PROBLEM:
Reproduce exactly, and only, the lines below from the one containing "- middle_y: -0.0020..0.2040" through the one containing "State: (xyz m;".

::::

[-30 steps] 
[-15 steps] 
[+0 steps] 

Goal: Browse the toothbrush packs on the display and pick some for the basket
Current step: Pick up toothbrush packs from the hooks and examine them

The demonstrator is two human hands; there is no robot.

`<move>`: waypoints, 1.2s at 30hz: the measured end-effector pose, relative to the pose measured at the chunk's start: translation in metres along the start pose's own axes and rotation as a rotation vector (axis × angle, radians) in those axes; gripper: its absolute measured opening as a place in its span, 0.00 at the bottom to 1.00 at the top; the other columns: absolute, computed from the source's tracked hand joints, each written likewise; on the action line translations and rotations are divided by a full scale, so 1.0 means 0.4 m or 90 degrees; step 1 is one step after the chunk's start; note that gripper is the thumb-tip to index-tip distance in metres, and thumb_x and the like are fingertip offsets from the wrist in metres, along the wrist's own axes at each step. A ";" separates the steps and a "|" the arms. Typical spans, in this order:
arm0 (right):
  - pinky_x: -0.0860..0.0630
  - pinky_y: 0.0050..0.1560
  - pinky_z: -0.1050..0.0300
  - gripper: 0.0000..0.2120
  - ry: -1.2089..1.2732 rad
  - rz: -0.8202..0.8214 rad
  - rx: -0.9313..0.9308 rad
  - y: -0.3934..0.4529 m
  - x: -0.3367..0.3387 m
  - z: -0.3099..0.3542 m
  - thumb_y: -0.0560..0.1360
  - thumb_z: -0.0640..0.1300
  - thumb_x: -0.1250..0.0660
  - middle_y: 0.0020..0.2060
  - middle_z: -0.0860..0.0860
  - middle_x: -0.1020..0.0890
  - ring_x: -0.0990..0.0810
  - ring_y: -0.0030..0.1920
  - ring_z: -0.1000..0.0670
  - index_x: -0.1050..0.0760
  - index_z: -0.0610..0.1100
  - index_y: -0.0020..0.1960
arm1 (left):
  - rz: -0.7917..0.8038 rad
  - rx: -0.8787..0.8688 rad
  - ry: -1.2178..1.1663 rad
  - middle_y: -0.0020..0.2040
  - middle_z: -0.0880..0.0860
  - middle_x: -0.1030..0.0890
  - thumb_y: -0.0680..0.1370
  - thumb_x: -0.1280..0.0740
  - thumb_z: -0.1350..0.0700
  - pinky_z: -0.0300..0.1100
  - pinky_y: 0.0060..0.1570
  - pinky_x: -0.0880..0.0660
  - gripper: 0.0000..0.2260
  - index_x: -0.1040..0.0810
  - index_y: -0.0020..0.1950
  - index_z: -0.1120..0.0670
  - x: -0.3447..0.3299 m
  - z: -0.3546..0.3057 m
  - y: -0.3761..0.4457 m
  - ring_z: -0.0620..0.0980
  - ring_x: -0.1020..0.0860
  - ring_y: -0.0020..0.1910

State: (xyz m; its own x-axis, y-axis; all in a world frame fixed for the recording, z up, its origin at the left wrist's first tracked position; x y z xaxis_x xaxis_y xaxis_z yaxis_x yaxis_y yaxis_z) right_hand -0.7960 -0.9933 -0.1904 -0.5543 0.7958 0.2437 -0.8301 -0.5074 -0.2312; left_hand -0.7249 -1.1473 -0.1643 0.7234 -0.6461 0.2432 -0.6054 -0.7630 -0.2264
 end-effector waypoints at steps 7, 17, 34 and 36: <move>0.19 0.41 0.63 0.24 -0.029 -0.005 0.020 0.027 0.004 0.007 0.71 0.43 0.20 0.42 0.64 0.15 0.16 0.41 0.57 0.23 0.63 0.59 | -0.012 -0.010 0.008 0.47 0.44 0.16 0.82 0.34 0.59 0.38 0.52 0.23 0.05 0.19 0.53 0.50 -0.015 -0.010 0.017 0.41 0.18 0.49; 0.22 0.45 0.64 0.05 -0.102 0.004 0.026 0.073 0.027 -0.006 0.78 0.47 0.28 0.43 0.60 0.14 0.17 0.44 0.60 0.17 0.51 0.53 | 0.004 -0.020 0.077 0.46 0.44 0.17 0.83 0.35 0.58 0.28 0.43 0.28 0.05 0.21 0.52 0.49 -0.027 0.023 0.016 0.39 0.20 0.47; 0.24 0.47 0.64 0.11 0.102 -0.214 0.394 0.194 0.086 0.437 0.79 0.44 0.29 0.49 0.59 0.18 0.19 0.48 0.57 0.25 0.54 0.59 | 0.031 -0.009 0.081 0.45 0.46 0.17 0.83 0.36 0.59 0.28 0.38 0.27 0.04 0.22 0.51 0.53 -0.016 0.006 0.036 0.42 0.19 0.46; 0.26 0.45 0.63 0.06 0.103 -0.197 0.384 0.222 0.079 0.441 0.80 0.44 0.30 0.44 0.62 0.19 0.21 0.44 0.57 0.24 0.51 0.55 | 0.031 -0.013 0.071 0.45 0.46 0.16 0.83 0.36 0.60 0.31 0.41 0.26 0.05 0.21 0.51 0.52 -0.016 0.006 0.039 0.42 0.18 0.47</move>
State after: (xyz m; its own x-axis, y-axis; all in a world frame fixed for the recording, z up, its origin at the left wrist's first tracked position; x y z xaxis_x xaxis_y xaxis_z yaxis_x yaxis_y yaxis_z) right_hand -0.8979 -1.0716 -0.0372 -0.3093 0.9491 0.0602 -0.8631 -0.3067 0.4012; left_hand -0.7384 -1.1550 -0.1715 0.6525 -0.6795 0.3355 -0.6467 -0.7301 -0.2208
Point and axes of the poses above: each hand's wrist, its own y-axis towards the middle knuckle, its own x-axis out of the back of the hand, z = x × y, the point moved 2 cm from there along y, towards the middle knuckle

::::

ANSWER SECTION:
  - middle_y: -0.0020..0.2040
  - middle_z: -0.0880..0.0860
  - middle_x: -0.1030..0.0890
  - thumb_y: -0.0680..0.1370
  - thumb_x: -0.1280..0.0740
  - thumb_z: -0.1350..0.0700
  - pinky_z: -0.0300..0.1100
  - pinky_y: 0.0060..0.1570
  - pinky_x: -0.0880..0.0660
  - gripper: 0.0000..0.2260
  - index_x: -0.1040..0.0810
  - index_y: -0.0020..0.1950
  - index_z: -0.1120..0.0670
  - x: -0.3447..0.3299 m
  - z: -0.3546..0.3057 m
  - y: -0.3761..0.4457 m
  - ring_z: -0.0620..0.0980
  - ring_x: -0.1020..0.0860
  - ring_y: -0.0020..0.1910

State: (xyz m; its own x-axis, y-axis; all in a world frame fixed for the recording, z up, its origin at the left wrist's first tracked position; x y z xaxis_x xaxis_y xaxis_z yaxis_x yaxis_y yaxis_z) right_hand -0.7960 -0.9933 -0.1904 -0.5543 0.7958 0.2437 -0.8301 -0.5074 -0.2312; left_hand -0.7249 -1.1473 -0.1643 0.7234 -0.6461 0.2432 -0.6054 -0.7630 -0.2264

The exercise has been answered in full.